Show all lines from the data that include the word "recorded".
[DATA PROVIDED]
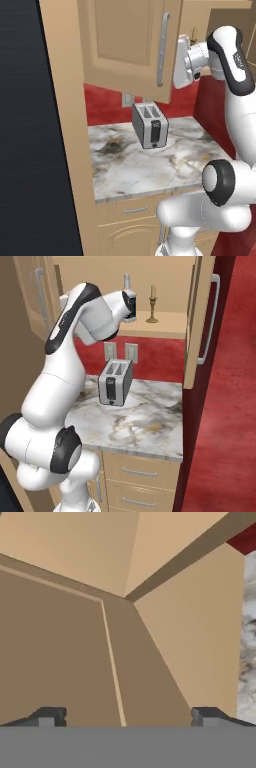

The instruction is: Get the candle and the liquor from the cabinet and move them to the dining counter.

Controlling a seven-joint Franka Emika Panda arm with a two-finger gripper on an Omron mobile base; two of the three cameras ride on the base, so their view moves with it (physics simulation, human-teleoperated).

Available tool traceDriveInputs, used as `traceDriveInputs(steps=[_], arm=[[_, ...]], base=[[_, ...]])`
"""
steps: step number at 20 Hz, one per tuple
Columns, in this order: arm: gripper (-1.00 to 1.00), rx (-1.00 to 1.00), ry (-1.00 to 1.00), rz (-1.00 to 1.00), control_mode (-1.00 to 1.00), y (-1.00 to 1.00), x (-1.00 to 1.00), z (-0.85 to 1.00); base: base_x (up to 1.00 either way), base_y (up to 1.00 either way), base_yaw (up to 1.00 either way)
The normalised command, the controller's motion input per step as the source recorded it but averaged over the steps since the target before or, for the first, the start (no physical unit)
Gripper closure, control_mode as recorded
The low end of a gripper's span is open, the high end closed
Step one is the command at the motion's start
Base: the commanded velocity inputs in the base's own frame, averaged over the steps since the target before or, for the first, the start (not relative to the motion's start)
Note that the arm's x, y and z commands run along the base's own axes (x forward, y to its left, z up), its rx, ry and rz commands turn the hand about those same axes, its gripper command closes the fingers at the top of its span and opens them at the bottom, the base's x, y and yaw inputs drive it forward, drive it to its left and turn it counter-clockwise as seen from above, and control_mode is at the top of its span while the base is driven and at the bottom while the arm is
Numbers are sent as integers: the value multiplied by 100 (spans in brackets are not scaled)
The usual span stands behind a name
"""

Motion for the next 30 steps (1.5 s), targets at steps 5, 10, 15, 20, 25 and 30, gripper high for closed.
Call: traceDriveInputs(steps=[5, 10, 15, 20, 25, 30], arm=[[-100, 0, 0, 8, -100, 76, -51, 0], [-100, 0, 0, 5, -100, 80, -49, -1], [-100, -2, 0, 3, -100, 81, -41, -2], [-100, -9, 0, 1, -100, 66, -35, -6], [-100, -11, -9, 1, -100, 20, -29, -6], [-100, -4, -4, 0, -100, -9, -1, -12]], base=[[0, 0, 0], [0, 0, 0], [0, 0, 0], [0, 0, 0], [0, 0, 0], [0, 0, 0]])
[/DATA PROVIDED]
**RESULT BELOW**
The normalised command, the controller's motion input per step as the source recorded it but averaged over the steps since the target before or, for the first, the start (no physical unit)
Gripper closure, control_mode as recorded

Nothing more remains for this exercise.